Results: The brain networks of OAB patients and healthy controls all clearly demonstrate the features of small-world network by having a clustering coefficient higher than a random network (Gamma > 1), and a characteristic path-length similar to a random graph (Lambda â‰ˆ 1). Comparisons between small-world network metrics between low and high urgency conditions did not show significant differences in OAB patients or controls. However, OAB patients showed significantly reduced Lambda than controls during the low urgency state (P < 0.05) but not the high urgency state (P>0.5). Moreover, increase in urgency scores in the OAB group was negatively correlated with a change in the Lambda (r=-0.706, P=0.015) and positively correlated with a change in the Gamma (r=0.680, P=0.021) and a change in network small-worldness (Sigma, r=0.825, P=0.002). No such correlations were found between urinary urgency scores and brain small-world properties in the control group.

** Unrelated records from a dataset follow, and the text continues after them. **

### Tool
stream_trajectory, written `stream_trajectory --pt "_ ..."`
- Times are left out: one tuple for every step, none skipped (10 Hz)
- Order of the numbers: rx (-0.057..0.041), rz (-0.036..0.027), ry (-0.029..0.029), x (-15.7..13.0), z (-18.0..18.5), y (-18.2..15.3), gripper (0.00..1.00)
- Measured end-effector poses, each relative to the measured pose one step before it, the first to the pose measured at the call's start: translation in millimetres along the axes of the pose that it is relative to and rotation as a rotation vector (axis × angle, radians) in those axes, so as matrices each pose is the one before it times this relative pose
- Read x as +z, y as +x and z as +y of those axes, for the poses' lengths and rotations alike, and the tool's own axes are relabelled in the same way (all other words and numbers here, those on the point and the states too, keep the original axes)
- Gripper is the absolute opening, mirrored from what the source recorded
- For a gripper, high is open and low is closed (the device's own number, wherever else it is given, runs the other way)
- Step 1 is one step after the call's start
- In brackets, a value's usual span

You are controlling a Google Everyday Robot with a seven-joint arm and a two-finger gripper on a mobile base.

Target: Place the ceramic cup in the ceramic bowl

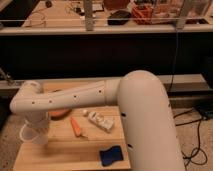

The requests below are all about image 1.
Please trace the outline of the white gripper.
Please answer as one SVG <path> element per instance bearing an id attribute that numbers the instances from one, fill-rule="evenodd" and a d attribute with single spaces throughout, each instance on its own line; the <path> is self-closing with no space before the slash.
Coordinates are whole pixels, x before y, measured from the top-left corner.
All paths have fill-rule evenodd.
<path id="1" fill-rule="evenodd" d="M 25 117 L 25 123 L 39 134 L 47 134 L 49 131 L 50 117 L 47 113 L 34 113 Z"/>

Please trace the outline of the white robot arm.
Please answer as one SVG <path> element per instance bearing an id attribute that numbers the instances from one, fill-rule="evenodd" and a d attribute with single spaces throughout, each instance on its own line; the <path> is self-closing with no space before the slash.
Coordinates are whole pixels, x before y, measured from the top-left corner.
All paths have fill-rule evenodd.
<path id="1" fill-rule="evenodd" d="M 49 127 L 49 111 L 110 105 L 116 105 L 123 117 L 132 171 L 185 171 L 166 89 L 148 71 L 49 93 L 40 83 L 26 81 L 12 98 L 10 110 L 43 134 Z"/>

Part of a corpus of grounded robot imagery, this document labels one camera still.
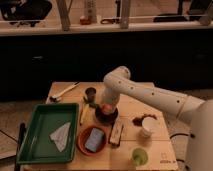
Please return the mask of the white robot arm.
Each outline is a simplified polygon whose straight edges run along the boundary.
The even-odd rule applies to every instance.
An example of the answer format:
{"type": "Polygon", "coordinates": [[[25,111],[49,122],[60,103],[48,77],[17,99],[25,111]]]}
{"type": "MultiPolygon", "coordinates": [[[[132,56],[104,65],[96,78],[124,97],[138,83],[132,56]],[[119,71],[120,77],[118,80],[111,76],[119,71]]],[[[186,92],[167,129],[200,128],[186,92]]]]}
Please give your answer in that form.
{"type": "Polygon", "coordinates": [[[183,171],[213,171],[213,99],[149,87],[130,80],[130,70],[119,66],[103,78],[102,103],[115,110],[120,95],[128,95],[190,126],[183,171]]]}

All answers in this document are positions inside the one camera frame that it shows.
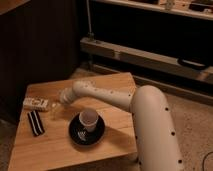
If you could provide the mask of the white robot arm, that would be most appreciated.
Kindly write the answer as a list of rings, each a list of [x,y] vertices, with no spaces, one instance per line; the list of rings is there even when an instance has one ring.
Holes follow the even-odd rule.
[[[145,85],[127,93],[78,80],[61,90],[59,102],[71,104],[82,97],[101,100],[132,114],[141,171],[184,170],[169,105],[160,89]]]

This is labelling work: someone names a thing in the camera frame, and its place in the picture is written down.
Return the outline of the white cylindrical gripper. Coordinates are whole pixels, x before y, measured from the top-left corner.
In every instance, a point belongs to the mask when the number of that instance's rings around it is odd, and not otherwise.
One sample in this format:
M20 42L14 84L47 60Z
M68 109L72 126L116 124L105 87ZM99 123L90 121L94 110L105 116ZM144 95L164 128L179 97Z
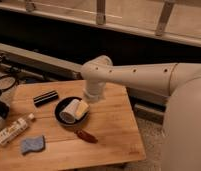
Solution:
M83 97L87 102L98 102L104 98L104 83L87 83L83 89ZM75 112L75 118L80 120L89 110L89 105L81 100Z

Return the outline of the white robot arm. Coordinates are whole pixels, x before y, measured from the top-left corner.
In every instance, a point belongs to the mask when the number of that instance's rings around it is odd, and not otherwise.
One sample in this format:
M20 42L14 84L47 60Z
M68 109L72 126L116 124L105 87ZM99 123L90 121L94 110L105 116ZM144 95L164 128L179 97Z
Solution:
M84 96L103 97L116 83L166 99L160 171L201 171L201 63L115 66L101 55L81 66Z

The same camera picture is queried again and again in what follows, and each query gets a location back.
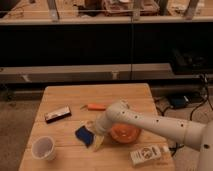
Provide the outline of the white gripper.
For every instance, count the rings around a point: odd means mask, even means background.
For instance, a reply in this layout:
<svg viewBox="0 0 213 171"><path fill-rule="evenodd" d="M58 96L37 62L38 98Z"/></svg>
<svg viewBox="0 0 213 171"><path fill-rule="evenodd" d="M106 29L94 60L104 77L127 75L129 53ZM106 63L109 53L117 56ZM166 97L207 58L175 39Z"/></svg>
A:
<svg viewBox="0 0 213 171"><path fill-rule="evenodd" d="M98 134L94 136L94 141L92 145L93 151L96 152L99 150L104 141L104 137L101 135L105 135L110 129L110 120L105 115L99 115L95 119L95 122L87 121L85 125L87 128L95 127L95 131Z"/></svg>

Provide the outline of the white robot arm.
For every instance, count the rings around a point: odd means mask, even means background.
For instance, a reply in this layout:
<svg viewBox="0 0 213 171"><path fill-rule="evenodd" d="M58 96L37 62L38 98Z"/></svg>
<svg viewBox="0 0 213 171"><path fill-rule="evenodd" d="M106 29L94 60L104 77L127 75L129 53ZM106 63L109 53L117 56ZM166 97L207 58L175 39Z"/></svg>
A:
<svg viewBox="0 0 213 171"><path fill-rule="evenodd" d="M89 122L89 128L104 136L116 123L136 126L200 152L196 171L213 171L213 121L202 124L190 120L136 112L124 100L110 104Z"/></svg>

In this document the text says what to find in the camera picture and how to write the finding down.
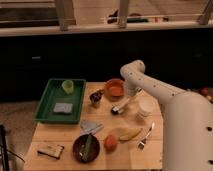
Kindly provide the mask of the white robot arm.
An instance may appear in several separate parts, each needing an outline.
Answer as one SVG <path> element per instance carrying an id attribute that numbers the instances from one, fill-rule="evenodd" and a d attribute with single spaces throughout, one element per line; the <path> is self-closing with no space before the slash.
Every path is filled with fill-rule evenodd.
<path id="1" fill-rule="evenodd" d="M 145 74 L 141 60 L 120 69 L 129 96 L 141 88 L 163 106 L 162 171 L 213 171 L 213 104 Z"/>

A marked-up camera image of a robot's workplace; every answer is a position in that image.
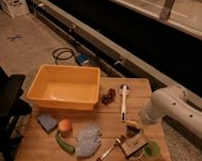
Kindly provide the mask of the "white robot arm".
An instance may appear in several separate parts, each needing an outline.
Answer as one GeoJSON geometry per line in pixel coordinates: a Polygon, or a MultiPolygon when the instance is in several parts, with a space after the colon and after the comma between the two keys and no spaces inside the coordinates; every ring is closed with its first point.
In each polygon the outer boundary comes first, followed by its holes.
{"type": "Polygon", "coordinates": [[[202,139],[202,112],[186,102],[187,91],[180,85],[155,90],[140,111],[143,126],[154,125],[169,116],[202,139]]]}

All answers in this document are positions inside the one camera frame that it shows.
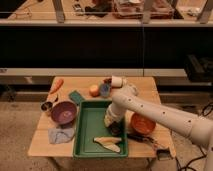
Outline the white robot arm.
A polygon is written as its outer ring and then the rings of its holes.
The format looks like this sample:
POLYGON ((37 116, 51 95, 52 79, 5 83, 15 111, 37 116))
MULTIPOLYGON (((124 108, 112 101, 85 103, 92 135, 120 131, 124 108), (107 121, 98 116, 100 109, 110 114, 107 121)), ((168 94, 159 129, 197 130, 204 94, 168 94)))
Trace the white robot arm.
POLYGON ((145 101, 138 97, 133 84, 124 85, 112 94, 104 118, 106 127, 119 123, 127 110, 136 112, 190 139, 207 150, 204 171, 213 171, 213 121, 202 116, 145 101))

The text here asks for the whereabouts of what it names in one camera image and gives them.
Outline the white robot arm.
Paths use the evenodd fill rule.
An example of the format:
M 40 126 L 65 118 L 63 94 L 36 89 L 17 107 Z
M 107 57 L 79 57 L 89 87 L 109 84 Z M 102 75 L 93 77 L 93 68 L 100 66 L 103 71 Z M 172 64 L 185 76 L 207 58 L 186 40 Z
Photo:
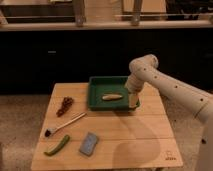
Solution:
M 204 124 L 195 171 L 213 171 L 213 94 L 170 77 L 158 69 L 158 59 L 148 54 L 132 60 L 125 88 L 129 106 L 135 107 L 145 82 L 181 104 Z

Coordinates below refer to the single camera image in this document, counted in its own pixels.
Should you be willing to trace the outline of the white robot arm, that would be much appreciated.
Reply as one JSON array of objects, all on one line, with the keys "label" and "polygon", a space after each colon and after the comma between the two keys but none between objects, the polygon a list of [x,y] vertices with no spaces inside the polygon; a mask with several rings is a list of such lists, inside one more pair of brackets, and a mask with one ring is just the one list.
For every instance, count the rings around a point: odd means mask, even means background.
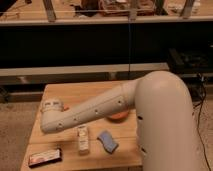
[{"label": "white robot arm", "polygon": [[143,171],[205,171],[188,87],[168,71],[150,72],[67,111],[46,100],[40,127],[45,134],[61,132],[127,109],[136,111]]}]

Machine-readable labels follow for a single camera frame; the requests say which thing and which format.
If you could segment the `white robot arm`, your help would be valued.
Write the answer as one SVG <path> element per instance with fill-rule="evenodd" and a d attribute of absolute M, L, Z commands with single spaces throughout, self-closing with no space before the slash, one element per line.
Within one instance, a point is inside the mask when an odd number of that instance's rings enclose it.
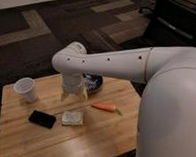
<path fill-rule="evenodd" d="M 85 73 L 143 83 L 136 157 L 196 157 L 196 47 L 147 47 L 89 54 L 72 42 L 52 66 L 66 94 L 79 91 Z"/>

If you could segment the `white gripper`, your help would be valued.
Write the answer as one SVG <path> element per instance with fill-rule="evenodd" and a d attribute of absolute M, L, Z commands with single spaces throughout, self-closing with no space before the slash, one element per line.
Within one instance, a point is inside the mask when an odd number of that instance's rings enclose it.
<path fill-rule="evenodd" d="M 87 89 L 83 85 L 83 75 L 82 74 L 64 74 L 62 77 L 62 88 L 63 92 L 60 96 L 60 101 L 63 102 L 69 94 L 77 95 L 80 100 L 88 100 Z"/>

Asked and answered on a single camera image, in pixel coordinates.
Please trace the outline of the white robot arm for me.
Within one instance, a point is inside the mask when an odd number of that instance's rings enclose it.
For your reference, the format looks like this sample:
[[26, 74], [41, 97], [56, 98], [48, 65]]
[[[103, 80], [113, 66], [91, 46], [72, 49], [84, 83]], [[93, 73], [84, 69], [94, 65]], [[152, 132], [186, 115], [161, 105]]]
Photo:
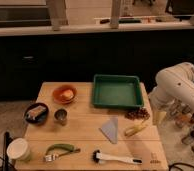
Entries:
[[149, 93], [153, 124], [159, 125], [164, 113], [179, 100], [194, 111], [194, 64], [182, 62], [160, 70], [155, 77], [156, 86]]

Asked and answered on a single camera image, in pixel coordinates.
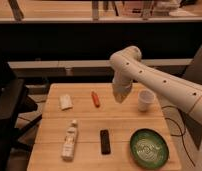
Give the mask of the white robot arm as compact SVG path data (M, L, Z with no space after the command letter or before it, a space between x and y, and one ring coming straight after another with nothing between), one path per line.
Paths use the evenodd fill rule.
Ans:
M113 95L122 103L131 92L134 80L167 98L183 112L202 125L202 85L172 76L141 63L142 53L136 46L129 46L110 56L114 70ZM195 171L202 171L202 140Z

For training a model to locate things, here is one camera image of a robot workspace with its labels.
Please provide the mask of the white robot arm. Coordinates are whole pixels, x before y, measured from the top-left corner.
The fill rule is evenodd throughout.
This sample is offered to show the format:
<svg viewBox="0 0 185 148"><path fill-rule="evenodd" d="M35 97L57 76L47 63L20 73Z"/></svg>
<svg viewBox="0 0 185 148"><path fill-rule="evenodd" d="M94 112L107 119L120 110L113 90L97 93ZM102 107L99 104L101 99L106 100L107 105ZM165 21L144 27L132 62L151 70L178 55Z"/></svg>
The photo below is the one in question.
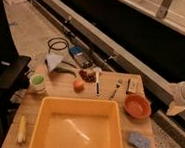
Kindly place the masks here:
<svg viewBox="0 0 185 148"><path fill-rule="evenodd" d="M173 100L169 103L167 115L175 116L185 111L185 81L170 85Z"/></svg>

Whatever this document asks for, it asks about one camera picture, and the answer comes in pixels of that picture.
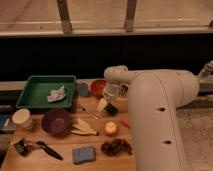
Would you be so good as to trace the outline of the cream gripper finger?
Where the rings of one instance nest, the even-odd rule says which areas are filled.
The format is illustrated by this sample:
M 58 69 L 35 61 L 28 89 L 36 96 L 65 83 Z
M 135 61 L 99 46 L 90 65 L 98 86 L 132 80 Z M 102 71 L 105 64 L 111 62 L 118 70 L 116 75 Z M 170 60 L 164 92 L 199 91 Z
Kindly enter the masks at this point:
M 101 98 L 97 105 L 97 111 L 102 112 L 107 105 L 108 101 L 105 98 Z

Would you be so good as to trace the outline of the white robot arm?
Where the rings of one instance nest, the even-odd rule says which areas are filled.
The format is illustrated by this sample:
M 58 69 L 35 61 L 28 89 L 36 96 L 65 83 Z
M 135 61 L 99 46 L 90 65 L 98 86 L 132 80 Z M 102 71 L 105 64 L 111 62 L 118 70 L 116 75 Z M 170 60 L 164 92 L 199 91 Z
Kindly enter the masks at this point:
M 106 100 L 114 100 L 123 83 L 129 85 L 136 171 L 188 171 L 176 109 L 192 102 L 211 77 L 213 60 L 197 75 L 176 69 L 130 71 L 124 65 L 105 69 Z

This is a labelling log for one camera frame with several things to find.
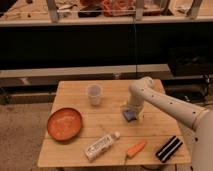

Conclusions: Bladder filling is associated with changes in the brain small-world network organization metrics in women with OAB but not in controls. OAB patients also showed reduced characteristic path-length than controls. These findings suggest that urinary urgency in OAB may represent a disruption of whole-brain functional network topology in addition to regional brain activity changes. Future development of OAB treatments may need to target not only specific regions of the brain but also how information is integrated across the full brain network.